[[ Provided information, beginning ]]
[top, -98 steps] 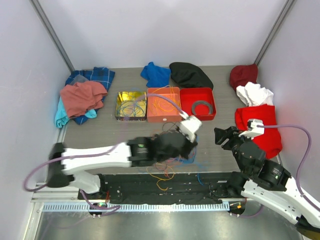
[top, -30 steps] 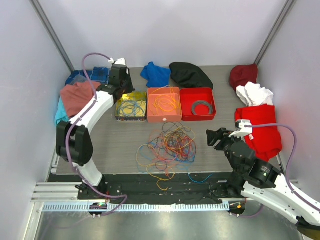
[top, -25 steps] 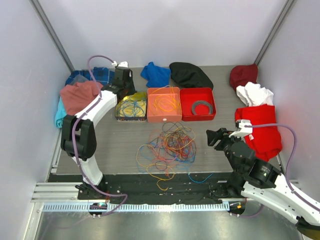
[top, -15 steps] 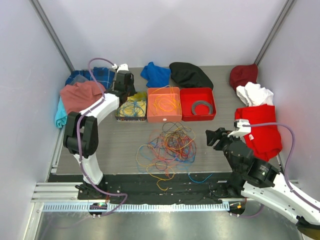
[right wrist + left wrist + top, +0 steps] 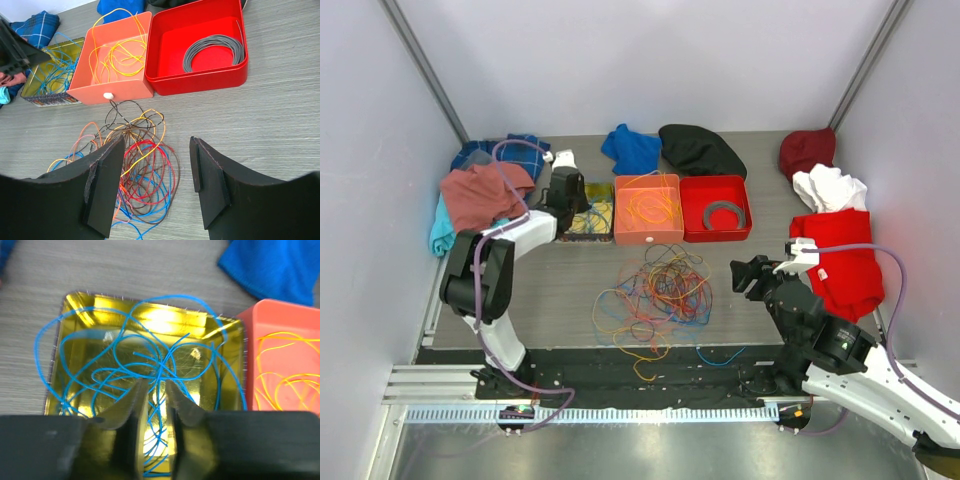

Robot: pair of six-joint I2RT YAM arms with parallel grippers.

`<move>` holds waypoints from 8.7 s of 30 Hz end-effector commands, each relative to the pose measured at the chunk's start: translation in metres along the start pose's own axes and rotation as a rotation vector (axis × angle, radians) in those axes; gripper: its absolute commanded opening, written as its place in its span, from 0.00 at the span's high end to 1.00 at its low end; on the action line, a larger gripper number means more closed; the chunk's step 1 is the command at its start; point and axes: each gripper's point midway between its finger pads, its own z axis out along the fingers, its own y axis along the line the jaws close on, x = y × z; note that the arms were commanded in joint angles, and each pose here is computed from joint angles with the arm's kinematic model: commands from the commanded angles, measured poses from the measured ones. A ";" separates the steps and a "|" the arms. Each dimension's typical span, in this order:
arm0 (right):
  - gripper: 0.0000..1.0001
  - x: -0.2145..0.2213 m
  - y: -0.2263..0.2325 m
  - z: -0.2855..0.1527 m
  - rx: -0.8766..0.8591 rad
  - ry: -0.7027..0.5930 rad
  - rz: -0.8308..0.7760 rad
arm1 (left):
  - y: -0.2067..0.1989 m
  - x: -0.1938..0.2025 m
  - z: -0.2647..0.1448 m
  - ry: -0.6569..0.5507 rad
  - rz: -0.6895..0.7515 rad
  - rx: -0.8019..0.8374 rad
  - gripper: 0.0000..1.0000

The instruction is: Untangle the cables

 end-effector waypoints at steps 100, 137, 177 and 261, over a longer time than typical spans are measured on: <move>0.99 -0.100 0.101 0.046 -0.206 -0.078 0.253 | -0.068 0.119 -0.257 0.103 -0.168 0.342 0.48; 0.99 -0.360 0.205 -0.101 -0.664 -0.411 0.150 | -0.174 -0.060 -0.404 -0.521 -0.225 1.176 0.00; 0.36 -0.248 0.153 -0.068 -0.534 -0.239 0.194 | -0.244 -0.130 -0.401 -0.515 0.064 0.922 1.00; 0.36 -0.048 0.058 -0.003 -0.241 0.063 0.014 | -0.246 -0.001 -0.016 0.099 0.193 0.344 1.00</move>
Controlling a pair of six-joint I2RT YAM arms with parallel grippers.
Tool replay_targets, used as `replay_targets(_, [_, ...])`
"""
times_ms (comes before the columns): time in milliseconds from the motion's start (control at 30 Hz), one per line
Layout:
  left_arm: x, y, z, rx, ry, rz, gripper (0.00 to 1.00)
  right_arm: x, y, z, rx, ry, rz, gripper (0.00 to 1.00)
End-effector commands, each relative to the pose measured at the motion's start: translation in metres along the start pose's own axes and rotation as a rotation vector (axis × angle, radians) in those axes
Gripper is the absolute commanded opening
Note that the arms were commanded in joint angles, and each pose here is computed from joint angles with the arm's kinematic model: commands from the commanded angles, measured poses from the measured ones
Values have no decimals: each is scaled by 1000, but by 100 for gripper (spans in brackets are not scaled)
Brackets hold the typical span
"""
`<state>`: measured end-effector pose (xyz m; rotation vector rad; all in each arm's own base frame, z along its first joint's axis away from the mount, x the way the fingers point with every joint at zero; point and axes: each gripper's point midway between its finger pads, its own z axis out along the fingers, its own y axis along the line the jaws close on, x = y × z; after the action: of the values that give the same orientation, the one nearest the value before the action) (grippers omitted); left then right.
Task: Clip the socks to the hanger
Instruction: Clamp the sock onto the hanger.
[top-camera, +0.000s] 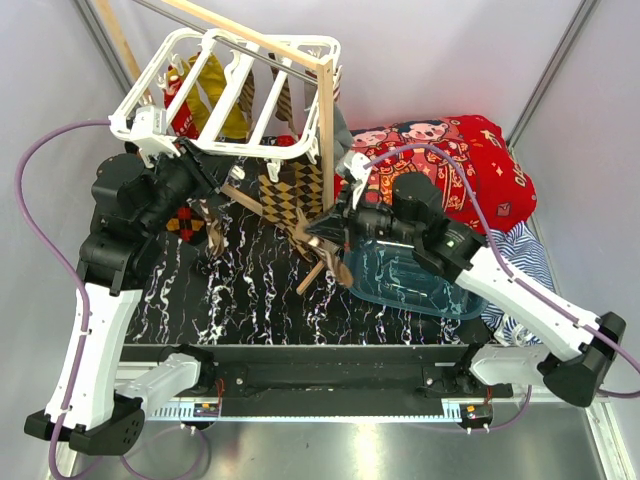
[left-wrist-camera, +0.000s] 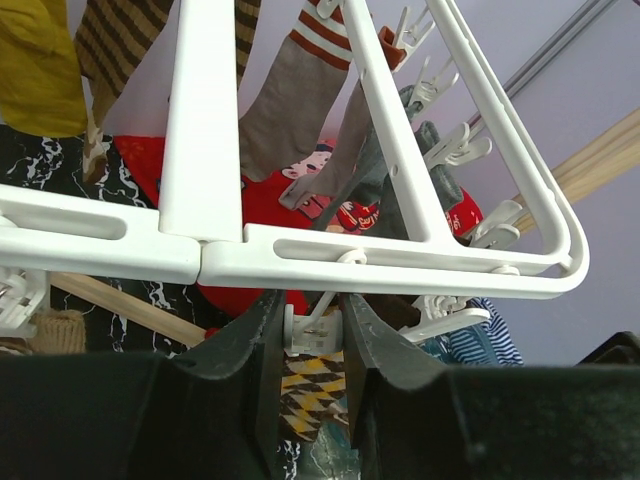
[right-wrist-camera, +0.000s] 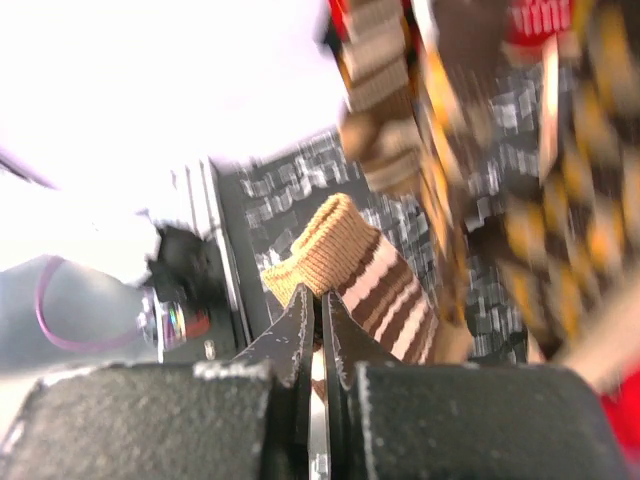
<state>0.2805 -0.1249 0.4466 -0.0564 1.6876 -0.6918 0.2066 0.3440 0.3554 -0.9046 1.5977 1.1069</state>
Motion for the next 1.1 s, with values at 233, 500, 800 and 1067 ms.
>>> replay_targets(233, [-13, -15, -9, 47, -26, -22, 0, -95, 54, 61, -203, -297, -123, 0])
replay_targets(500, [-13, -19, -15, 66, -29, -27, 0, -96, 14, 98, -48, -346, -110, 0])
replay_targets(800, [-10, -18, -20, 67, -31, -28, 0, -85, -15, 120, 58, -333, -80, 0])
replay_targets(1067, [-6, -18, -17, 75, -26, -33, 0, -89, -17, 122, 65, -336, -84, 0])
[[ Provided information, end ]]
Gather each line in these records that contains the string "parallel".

__Response__.
Robot: pair of six-joint I2RT YAM arms with parallel grippers.
Controlling a pair of six-joint I2RT YAM arms with parallel grippers.

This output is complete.